High performance and stability of nanocomposite oxygen electrode for solid oxide cells

Abstract Solid oxide electrochemical cell (SOC) is a highly promising alternative for fuel conversion and power-to-gas due to its high efficiency and low emission. However, degradation resulting from the electrolyte-electrode interface is a major challenge in both fuel cell mode and electrolysis mode. Here, a co-sintering tri-layer structure cell with nanocomposite oxygen electrode is developed to mitigate the interface issue. A 10 × 10 cm 2 NiO/YSZ||YSZ||YSZ-La 0.6 Sr 0.4 Co 0.2 Fe 0.8 O 3-δ (LSCF) cell has been conducted under different fuels in SOFC mode. A power density output of 558 mW/cm 2 @0.7 V-800 °C in wet H 2 and a durability of 300 h in simulated syngas have been obtained.

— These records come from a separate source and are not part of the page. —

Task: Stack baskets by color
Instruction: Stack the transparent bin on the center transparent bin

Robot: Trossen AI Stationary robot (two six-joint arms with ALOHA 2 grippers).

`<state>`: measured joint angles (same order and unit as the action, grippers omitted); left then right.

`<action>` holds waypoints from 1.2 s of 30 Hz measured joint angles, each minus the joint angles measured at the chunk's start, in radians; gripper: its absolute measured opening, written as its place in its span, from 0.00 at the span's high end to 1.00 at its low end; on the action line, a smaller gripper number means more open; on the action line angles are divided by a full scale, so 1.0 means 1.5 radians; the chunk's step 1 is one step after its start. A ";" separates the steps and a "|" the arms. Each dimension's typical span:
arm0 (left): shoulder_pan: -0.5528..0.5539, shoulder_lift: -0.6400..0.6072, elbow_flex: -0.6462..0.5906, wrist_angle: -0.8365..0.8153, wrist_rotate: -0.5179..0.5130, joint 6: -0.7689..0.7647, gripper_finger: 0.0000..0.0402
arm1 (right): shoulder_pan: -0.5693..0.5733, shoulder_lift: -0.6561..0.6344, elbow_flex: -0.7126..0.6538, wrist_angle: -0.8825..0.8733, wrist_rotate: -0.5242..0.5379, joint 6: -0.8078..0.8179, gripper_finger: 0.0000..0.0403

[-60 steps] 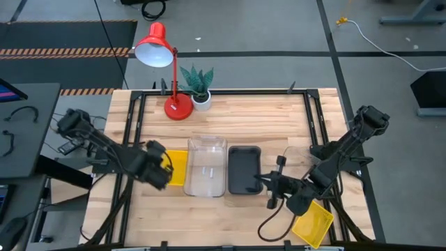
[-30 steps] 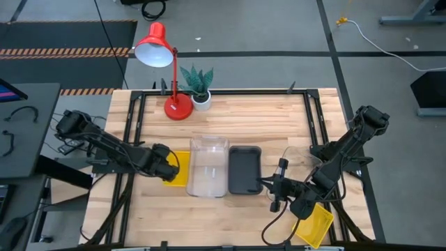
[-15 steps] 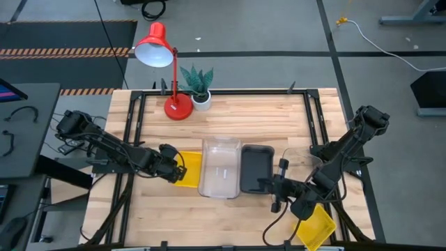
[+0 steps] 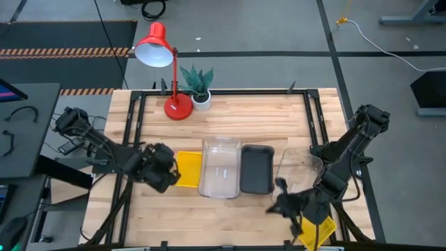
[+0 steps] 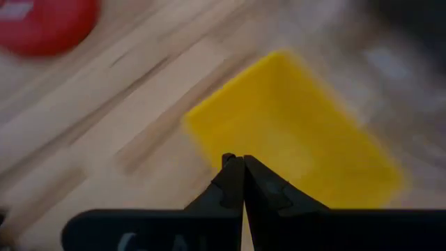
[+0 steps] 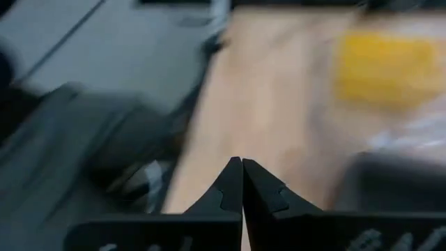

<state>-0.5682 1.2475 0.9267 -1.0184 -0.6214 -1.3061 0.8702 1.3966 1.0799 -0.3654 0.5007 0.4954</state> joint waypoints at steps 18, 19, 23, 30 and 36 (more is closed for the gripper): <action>-0.143 0.037 -0.045 0.303 -0.246 0.163 0.97 | 0.015 0.064 0.080 -0.100 -0.216 0.212 0.99; -0.143 0.037 -0.045 0.303 -0.246 0.163 0.98 | 0.017 0.068 0.095 -0.155 -0.204 0.244 0.99; -0.143 0.037 -0.045 0.302 -0.247 0.164 0.98 | 0.022 0.085 0.118 -0.306 -0.188 0.369 0.93; -0.143 0.037 -0.045 0.302 -0.246 0.164 0.96 | 0.019 0.139 0.117 -0.407 -0.200 0.423 0.68; -0.143 0.037 -0.045 0.302 -0.246 0.164 0.98 | 0.013 0.216 0.117 -0.416 -0.224 0.426 0.51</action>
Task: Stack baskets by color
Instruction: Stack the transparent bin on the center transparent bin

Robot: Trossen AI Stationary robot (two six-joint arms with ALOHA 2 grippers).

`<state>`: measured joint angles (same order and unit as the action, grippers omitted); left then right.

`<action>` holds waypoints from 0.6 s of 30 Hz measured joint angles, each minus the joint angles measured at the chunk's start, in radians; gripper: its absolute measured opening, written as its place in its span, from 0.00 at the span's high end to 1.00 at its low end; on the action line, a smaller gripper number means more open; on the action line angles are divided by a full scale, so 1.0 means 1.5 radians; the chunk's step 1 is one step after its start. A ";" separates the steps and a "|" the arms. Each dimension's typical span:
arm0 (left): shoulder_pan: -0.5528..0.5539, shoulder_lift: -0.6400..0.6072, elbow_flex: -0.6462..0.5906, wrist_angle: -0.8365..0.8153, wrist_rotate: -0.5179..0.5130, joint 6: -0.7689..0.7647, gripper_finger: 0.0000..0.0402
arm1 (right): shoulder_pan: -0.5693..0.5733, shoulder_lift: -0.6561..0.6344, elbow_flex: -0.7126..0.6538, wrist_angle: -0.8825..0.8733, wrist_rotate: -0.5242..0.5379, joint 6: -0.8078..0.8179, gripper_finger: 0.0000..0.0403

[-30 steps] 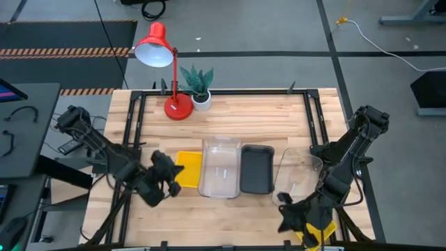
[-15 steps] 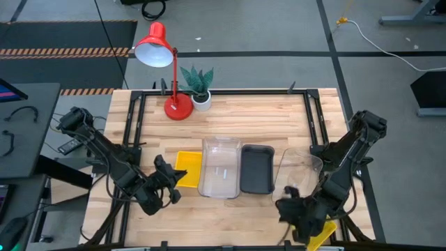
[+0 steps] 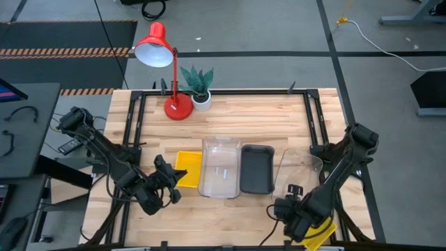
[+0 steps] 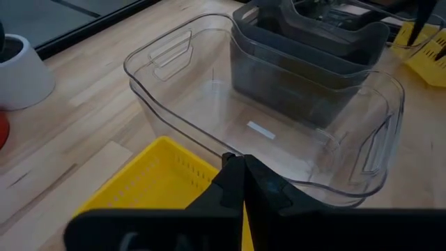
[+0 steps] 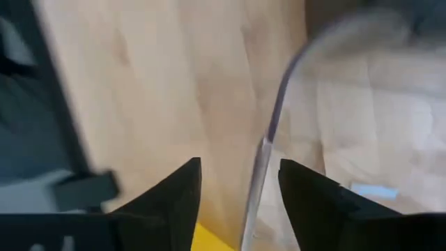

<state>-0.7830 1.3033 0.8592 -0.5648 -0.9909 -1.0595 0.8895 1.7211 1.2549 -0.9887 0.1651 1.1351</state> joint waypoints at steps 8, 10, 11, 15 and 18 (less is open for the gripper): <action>0.000 0.000 0.000 0.000 0.000 -0.001 0.96 | -0.007 0.090 0.000 -0.024 -0.034 -0.039 0.58; 0.000 0.000 0.000 0.001 0.000 -0.001 0.97 | -0.006 0.100 0.000 -0.025 -0.039 -0.052 0.67; 0.000 0.000 0.000 0.001 0.000 -0.001 0.97 | -0.005 0.103 0.000 -0.027 -0.041 -0.055 0.73; 0.000 0.000 0.000 0.002 0.000 -0.001 0.98 | -0.002 0.100 0.000 -0.064 -0.051 -0.062 0.96; 0.000 0.000 0.000 0.003 0.000 -0.001 0.97 | 0.001 0.076 -0.001 -0.103 -0.042 -0.073 0.96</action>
<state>-0.7830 1.3029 0.8593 -0.5603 -0.9909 -1.0615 0.8904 1.8357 1.2535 -1.1429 0.1025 1.0260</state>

The performance of LSF, LSCF and SSC oxygen electrodes have been studied in both SOFC and SOEC modes. It suggests that three oxygen electrodes have an order of SSC > LSCF > LSF in electrochemical performance, and an opposite order in stability of SOEC. The degradation of the LSCF and SSC can be derived from the solid-state reactions at the interface between Co-containing perovskites and YSZ during operation. It demonstrates that GDC and Ag modification can enhance the oxygen electrode stability by impeding the solid-state reactions and the nanoparticles sintering. Results suggest that GDC has a negative effect on the cell performance and Ag has a positive effect, implying that enhancing the electric conductivity of YSZ-LSCF is the key to improve the cell performance. Moreover, cell with YSZ-SFM/GDC has been applied in CH 4 assisted SOEC process (CH 4 -SOEC), in which a significant reduction of electricity consume can be realized.